Un esempio? I modelli dei due gruppi che compongono l’alleanza sono costruiti su una piattaforma modulare che, battezzata Common Module Family (Cmf) e presentata nel 2013, è capace di ridurre fino al 40% i costi di sviluppo e del 30% quelli per l’acquisto dei componenti, facilitando anche l’introduzione di tecnologie di nuova generazione su ampia scala (elettrificazione).
Ma non solo: ci sono fabbriche miste come quella di Flins, in Francia che produce la Renaul Clio e la Nissan Micra. È solo un esempio, ma i due gruppi sono integrati dalla base, fin dalle architetture meccaniche ed elettroniche. E sono decine i modelli “allineati”: dalla madre di tutte le suv/crossover, alias Nissan Qashqai , alla cugina Renault Kadjar . E non mancano veicoli commerciali.
Per non palare dei piani di ricerca e sviluppo sull’elettrico, dove Renault e Nissan hanno allineato tecnologie e insieme sono i leader delle vetture alla spina ( Renault Zoe e Nissan Leaf dominano il mercato delle elettriche). Inoltre l’alleanza ha anche concepito tecnologie da usare su tutti i brand, che spaziano dalla guida assistita ai motori a benzina di nuova generazione fino alle vetture elettrificate con extended range (e-power). I piani di sviluppo per gli anni a venire (che comprendono anche futuristici, e a tratti impobabili, robot taxi) non possono essere eseguiti senza la presenza congiunta delle due case madri. In questi giorni l’Alleanza ha inaugurato una nuova struttura per il laboratorio di innovazione congiunto a Tel Aviv.
Una «Nissanexit» o una «Renexit» avrebbero conseguenze disastrose con un aumento dei costi enorme per la perdita di sinergie ormai indispensabili.

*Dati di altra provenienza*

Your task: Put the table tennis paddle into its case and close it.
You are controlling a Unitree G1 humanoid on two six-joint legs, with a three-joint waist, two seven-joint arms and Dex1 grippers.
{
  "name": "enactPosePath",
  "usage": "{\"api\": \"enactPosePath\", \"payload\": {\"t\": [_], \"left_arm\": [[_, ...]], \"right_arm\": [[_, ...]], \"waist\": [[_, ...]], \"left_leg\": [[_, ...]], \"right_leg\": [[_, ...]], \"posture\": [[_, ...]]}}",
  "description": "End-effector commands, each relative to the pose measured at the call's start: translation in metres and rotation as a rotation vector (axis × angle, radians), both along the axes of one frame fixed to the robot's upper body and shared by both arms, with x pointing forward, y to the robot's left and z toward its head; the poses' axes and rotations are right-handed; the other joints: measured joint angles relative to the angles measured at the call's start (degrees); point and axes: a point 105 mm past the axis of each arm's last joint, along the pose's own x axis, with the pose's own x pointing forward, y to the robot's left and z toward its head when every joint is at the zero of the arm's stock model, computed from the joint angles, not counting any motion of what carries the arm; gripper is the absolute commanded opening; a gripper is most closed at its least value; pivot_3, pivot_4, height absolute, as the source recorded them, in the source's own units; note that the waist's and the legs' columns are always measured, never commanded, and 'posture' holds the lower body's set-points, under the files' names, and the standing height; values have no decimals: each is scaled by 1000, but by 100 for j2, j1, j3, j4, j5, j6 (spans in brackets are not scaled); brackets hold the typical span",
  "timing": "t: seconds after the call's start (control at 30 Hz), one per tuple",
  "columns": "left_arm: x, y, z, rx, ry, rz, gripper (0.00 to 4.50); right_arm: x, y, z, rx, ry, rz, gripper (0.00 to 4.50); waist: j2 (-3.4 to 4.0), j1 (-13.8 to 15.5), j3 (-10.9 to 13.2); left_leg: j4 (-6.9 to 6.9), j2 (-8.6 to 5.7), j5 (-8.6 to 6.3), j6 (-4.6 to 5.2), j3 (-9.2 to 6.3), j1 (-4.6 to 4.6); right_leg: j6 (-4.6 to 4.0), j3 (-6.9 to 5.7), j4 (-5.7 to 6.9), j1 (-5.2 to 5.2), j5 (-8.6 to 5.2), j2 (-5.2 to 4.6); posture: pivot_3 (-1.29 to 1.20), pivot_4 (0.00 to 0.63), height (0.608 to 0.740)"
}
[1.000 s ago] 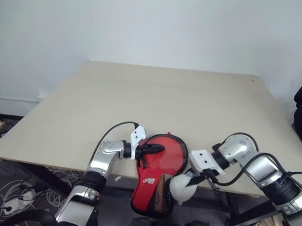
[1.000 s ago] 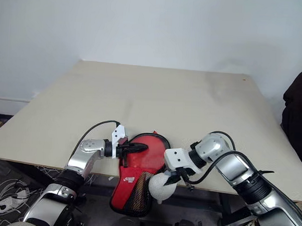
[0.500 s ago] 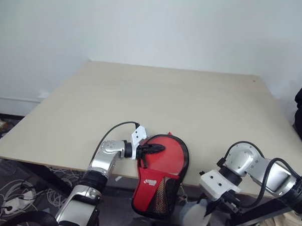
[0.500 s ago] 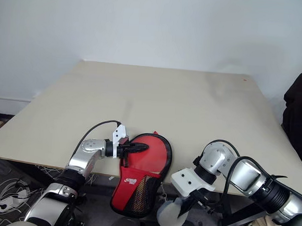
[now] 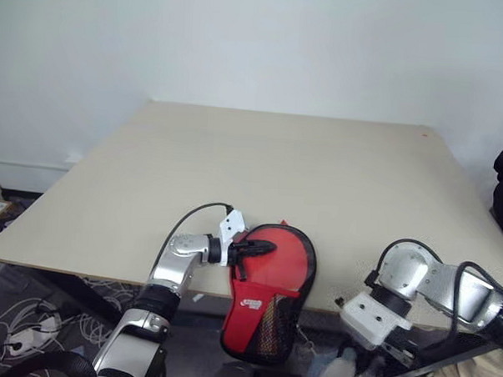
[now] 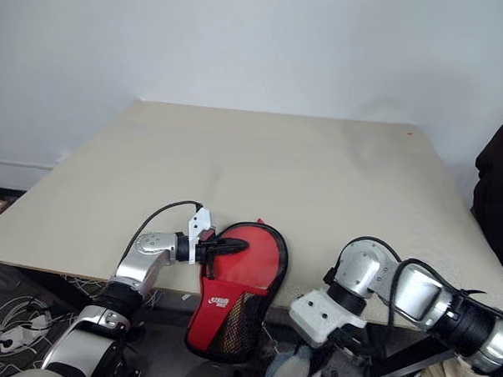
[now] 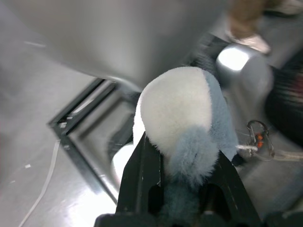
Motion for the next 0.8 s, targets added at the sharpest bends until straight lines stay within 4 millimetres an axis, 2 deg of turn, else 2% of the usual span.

E non va dimenticato che quando le case divorziano, come avvenuto tra Daimler e Chrysler o tra Fiat e GM, gli strascichi restano per anni anche sotto forma di modelli e piattaforme sviluppati congiuntamente che poi restano orfani dei loro creatori. E un esempio recente è la parnership tra Renault-Nissan e Daimler che ha visto la condivisione di motori (come il 1.5 litri diesel che abita anche i cofani delle Mercedes compatte come la Classe A o la Classe B ) e lo sviluppo di vetture gemelle come Twingo e Smart, brand tedesco diventato ora per metà cinese (ne ha comprato il 50% Geely) e votato alla sola produzione di citycar elettriche.
Inoltre, separarsi sarebbe antistorico in un momento in cui l’industria dell’auto subisce forze centripete verso le aggregazioni multigruppo con l’obiettivo di creare sinergie ed alleanze al fine di ridurre i costi, come nel caso recentissimo del patto per le elettriche tra Jaguar Land Rover e Bmw , o tra la stessa Bmw e i rivali di Daimler o tra Ford e Volkswagen . Le alleanze restano necessarie a prescindere dai rapporti finanziari tra i partner. Forse la partita tra Fca, Renault e l’Alleanza non è del tutto chiusa. anche perché il gruppo italo-americano ha veramente bisogno di un compagno di strada.